(INPUT DATA)
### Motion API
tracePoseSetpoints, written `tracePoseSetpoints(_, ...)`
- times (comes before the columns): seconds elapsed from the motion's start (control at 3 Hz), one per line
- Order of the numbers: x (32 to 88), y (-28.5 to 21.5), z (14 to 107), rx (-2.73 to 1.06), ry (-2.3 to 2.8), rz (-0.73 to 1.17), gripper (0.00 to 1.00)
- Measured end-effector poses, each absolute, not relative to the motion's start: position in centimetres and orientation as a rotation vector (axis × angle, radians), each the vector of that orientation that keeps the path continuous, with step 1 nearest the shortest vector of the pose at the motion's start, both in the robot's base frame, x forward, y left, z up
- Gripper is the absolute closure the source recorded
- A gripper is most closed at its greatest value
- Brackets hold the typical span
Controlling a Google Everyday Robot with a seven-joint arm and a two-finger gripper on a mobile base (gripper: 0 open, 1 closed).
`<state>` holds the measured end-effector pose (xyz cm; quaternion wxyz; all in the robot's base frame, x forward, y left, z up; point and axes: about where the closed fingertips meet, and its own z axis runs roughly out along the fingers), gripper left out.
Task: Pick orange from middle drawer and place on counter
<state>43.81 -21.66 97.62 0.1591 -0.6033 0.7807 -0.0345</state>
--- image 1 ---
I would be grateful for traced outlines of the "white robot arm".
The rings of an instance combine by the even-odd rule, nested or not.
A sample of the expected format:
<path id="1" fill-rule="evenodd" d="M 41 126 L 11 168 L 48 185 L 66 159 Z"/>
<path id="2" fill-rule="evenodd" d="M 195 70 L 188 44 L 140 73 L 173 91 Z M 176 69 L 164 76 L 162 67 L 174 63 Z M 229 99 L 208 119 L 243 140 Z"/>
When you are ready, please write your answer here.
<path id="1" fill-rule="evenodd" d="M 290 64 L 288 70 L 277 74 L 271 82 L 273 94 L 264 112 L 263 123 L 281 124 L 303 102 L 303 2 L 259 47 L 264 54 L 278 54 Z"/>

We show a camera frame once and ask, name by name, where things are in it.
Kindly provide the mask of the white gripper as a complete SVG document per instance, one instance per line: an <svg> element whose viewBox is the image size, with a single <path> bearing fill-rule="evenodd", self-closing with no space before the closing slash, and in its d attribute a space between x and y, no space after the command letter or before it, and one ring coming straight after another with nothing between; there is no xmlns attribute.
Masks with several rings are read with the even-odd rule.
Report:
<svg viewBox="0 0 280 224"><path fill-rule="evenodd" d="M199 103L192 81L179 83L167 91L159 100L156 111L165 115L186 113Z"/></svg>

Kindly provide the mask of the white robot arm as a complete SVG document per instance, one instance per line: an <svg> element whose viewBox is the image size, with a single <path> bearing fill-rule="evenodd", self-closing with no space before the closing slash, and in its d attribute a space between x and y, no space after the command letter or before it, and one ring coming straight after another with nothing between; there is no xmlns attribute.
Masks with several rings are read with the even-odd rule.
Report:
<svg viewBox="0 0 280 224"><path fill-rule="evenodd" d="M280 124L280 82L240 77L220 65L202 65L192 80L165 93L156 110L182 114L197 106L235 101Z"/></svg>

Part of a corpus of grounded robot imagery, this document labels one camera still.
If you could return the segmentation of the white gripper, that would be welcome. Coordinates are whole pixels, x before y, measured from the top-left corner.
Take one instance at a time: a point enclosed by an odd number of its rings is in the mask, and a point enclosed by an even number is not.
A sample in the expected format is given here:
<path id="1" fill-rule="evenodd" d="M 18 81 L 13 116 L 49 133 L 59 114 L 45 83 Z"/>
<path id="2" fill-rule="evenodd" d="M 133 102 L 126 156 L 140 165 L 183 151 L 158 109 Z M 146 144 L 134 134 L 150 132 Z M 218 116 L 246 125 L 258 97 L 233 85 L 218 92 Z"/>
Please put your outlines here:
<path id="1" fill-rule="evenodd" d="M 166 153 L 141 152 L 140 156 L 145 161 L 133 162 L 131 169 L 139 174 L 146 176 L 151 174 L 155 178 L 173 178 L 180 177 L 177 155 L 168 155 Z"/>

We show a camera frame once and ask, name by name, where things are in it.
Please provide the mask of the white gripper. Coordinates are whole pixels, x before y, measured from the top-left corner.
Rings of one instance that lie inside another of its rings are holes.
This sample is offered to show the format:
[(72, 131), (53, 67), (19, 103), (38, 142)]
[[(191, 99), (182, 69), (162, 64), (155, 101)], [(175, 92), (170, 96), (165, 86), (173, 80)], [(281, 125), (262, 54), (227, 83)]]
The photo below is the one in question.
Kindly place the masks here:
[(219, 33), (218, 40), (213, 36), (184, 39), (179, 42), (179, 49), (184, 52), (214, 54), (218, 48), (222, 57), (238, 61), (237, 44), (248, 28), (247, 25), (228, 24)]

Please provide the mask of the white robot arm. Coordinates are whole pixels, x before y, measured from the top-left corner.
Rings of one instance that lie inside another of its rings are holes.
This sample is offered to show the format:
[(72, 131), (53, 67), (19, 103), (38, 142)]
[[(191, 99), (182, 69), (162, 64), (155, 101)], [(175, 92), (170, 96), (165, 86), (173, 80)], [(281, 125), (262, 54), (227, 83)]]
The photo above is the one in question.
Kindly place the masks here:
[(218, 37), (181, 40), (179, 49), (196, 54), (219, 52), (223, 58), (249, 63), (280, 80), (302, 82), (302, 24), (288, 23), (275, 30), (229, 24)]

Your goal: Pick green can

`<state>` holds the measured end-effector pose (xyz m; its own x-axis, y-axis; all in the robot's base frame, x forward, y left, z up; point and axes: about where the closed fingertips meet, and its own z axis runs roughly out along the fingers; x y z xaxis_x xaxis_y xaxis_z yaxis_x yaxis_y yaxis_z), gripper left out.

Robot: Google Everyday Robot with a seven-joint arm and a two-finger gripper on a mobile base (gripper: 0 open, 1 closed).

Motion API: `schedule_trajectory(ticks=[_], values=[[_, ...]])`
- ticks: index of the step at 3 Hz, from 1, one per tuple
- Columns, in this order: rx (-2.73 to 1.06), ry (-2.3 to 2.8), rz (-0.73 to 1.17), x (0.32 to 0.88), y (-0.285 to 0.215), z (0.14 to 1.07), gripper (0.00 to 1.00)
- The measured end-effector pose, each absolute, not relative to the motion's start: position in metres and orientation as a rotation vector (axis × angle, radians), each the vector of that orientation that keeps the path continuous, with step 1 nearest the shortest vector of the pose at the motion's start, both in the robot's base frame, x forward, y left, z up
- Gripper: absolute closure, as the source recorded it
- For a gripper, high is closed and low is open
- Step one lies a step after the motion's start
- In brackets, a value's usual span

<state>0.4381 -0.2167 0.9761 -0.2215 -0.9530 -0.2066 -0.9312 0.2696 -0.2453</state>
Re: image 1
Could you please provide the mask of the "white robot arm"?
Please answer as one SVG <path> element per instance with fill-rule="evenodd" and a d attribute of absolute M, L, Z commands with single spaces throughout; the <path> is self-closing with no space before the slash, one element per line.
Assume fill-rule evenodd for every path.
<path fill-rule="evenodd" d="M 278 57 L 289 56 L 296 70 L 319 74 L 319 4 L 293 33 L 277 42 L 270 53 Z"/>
(End INPUT DATA)
[DESCRIPTION OF THE TASK] Every entry must be quoted exactly as it appears above.

[ANSWER BELOW]
### Motion API
tracePoseSetpoints, written `tracePoseSetpoints(_, ...)`
- times (comes before the columns): seconds elapsed from the motion's start (control at 3 Hz), one per line
- Order of the numbers: x (32 to 88), y (-28.5 to 21.5), z (14 to 107), rx (-2.73 to 1.06), ry (-2.3 to 2.8), rz (-0.73 to 1.17), gripper (0.00 to 1.00)
- Measured end-effector poses, each absolute, not relative to the motion's start: position in centimetres and orientation as a rotation vector (axis × angle, radians), each the vector of that orientation that keeps the path continuous, with step 1 nearest the shortest vector of the pose at the motion's start, both in the robot's base frame, x forward, y left, z up
- Gripper is the absolute closure the source recorded
- A gripper is most closed at its greatest value
- Brackets hold the typical span
Controlling a Google Everyday Robot with a seven-joint arm and a two-finger gripper on a mobile base (gripper: 0 open, 1 closed).
`<state>` holds the measured end-effector pose (xyz cm; quaternion wxyz; all in the robot's base frame, x forward, y left, z up; point and axes: about where the closed fingertips meet, and its own z axis runs roughly out along the fingers), gripper left out.
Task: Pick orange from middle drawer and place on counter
<state>43.81 -21.66 97.62 0.1591 -0.6033 0.7807 -0.0345</state>
--- image 1 ---
I would be grateful for traced outlines of the "white robot arm".
The rings of an instance combine by the even-odd rule, nested or not.
A sample of the expected format:
<path id="1" fill-rule="evenodd" d="M 41 126 L 11 168 L 48 185 L 66 159 Z"/>
<path id="2" fill-rule="evenodd" d="M 195 70 L 188 44 L 140 73 L 173 91 Z M 176 69 L 164 76 L 162 67 L 174 63 Z M 229 99 L 208 119 L 243 140 Z"/>
When you are ready, please write your answer here.
<path id="1" fill-rule="evenodd" d="M 290 64 L 288 70 L 277 74 L 271 82 L 273 94 L 264 112 L 263 123 L 281 124 L 303 102 L 303 2 L 259 47 L 264 54 L 278 54 Z"/>

We show a camera frame once and ask, name by name, where things are in it.
Kindly provide the mask of the white gripper as a complete SVG document per instance, one instance per line: an <svg> element whose viewBox is the image size, with a single <path> bearing fill-rule="evenodd", self-closing with no space before the closing slash, and in its d attribute a space between x and y, no space after the command letter or before it, and one ring coming straight after another with nothing between; there is no xmlns attribute.
Masks with several rings are read with the even-odd rule.
Report:
<svg viewBox="0 0 280 224"><path fill-rule="evenodd" d="M199 103L192 81L179 83L167 91L159 100L156 111L165 115L186 113Z"/></svg>

Kindly provide the mask of the white robot arm as a complete SVG document per instance, one instance per line: an <svg> element whose viewBox is the image size, with a single <path> bearing fill-rule="evenodd", self-closing with no space before the closing slash, and in its d attribute a space between x and y, no space after the command letter or before it, and one ring coming straight after another with nothing between; there is no xmlns attribute.
Masks with several rings are read with the even-odd rule.
Report:
<svg viewBox="0 0 280 224"><path fill-rule="evenodd" d="M280 124L280 82L240 77L220 65L202 65L192 80L165 93L156 110L182 114L197 106L235 101Z"/></svg>

Part of a corpus of grounded robot imagery, this document labels one camera still.
If you could return the segmentation of the white gripper, that would be welcome. Coordinates are whole pixels, x before y, measured from the top-left corner.
Take one instance at a time: a point enclosed by an odd number of its rings is in the mask, and a point enclosed by an even number is not.
A sample in the expected format is given here:
<path id="1" fill-rule="evenodd" d="M 18 81 L 13 116 L 49 133 L 59 114 L 45 83 Z"/>
<path id="2" fill-rule="evenodd" d="M 133 102 L 126 156 L 140 165 L 183 151 L 158 109 Z M 146 144 L 134 134 L 150 132 Z M 218 116 L 246 125 L 258 97 L 233 85 L 218 92 Z"/>
Please put your outlines here:
<path id="1" fill-rule="evenodd" d="M 166 153 L 141 152 L 140 156 L 145 161 L 133 162 L 131 169 L 139 174 L 146 176 L 151 174 L 155 178 L 173 178 L 180 177 L 177 155 L 168 155 Z"/>

We show a camera frame once and ask, name by name, where things are in it.
Please provide the mask of the white gripper. Coordinates are whole pixels, x before y, measured from the top-left corner.
Rings of one instance that lie inside another of its rings are holes.
This sample is offered to show the format:
[(72, 131), (53, 67), (19, 103), (38, 142)]
[[(191, 99), (182, 69), (162, 64), (155, 101)], [(175, 92), (170, 96), (165, 86), (173, 80)], [(281, 125), (262, 54), (227, 83)]]
The photo below is the one in question.
Kindly place the masks here:
[(219, 33), (218, 40), (213, 36), (184, 39), (179, 42), (179, 49), (184, 52), (214, 54), (218, 48), (222, 57), (238, 61), (237, 44), (248, 28), (247, 25), (228, 24)]

Please provide the mask of the white robot arm. Coordinates are whole pixels, x before y, measured from the top-left corner.
Rings of one instance that lie inside another of its rings are holes.
This sample is offered to show the format:
[(72, 131), (53, 67), (19, 103), (38, 142)]
[[(191, 99), (182, 69), (162, 64), (155, 101)], [(175, 92), (170, 96), (165, 86), (173, 80)], [(281, 125), (262, 54), (227, 83)]]
The photo above is the one in question.
Kindly place the masks here:
[(218, 37), (181, 40), (179, 49), (196, 54), (219, 52), (223, 58), (249, 63), (280, 80), (302, 82), (302, 24), (288, 23), (275, 30), (229, 24)]

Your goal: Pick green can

`<state>` holds the measured end-effector pose (xyz m; its own x-axis, y-axis; all in the robot's base frame, x forward, y left, z up; point and axes: about where the closed fingertips meet, and its own z axis runs roughly out along the fingers; x y z xaxis_x xaxis_y xaxis_z yaxis_x yaxis_y yaxis_z), gripper left out.

Robot: Google Everyday Robot with a seven-joint arm and a two-finger gripper on a mobile base (gripper: 0 open, 1 closed).

Motion API: `schedule_trajectory(ticks=[_], values=[[_, ...]])`
- ticks: index of the step at 3 Hz, from 1, one per tuple
- Columns, in this order: rx (-2.73 to 1.06), ry (-2.3 to 2.8), rz (-0.73 to 1.17), x (0.32 to 0.88), y (-0.285 to 0.215), z (0.14 to 1.07), gripper (0.00 to 1.00)
- The measured end-effector pose, each absolute, not relative to the motion's start: position in metres and orientation as a rotation vector (axis × angle, radians), each the vector of that orientation that keeps the path continuous, with step 1 nearest the shortest vector of the pose at the motion's start, both in the robot's base frame, x forward, y left, z up
- Gripper: absolute closure, as the source recorded it
- For a gripper, high is closed and low is open
- Step one lies a step after the motion's start
- In brackets, a value's usual span

<state>0.4381 -0.2167 0.9761 -0.2215 -0.9530 -0.2066 -0.9312 0.2696 -0.2453</state>
Re: image 1
Could you please provide the mask of the "white robot arm"?
Please answer as one SVG <path> element per instance with fill-rule="evenodd" and a d attribute of absolute M, L, Z commands with single spaces throughout; the <path> is self-closing with no space before the slash, one element per line.
Assume fill-rule evenodd for every path.
<path fill-rule="evenodd" d="M 278 57 L 289 56 L 296 70 L 319 74 L 319 4 L 293 33 L 277 42 L 270 53 Z"/>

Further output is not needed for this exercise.